** WHAT IS EXPECTED **
Quote verbatim the span of lines that begins the listing below and closes with the line containing "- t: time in".

** GIVEN INFORMATION **
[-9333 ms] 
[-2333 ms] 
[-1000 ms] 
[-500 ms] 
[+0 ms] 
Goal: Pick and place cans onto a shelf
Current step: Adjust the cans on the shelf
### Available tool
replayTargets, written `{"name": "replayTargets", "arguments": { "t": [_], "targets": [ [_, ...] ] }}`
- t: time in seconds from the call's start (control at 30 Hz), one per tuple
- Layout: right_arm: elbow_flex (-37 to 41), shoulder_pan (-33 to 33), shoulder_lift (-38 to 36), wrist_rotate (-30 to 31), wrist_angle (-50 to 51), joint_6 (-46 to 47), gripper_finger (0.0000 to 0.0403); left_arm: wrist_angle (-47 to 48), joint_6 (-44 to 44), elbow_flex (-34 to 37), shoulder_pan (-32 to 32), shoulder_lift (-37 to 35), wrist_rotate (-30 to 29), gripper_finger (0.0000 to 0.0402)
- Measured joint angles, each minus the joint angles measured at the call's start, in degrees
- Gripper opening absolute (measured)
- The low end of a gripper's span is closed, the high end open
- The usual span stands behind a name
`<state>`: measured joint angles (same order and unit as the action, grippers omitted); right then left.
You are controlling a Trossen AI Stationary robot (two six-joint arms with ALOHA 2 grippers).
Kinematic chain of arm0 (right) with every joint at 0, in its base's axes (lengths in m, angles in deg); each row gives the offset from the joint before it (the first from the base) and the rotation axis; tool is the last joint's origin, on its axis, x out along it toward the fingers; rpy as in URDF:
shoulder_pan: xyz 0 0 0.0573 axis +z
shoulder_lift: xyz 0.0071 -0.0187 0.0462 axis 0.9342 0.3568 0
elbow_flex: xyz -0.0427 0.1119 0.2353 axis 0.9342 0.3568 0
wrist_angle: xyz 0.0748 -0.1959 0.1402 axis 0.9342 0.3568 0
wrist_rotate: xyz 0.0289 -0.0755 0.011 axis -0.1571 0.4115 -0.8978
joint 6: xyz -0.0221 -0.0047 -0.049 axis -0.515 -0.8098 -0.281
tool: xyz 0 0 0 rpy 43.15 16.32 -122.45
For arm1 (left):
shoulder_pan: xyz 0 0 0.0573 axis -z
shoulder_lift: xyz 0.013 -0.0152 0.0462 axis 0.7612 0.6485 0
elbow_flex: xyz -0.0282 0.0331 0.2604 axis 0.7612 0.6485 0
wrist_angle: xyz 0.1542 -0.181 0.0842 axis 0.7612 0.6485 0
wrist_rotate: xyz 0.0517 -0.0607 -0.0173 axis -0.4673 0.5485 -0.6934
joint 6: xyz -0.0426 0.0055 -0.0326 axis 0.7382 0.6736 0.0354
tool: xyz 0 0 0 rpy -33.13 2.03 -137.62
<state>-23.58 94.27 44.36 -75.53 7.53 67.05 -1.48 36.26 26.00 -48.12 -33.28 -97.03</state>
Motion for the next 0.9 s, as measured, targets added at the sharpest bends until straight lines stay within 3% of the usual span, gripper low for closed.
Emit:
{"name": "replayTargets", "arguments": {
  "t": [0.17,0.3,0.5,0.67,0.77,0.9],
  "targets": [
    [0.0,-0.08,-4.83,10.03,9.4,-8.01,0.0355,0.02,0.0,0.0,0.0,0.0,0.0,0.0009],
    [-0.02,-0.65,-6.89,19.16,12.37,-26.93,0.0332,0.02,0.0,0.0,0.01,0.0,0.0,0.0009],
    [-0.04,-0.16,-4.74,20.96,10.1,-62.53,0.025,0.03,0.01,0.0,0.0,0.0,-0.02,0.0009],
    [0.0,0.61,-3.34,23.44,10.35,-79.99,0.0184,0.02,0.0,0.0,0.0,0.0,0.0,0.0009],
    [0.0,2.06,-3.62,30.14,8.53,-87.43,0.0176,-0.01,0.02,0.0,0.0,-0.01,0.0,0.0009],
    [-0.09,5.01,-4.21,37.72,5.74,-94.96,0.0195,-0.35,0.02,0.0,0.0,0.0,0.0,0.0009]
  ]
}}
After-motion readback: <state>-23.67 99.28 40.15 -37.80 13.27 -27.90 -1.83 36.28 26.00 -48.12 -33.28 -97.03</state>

** EXERCISE RESPONSE **
[-9333 ms] 
[-2333 ms] 
[-1000 ms] 
[-500 ms] 
[+0 ms] 
Goal: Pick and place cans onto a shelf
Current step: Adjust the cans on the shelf
### Available tool
replayTargets, written `{"name": "replayTargets", "arguments": { "t": [_], "targets": [ [_, ...] ] }}`
- t: time in seconds from the call's start (control at 30 Hz), one per tuple

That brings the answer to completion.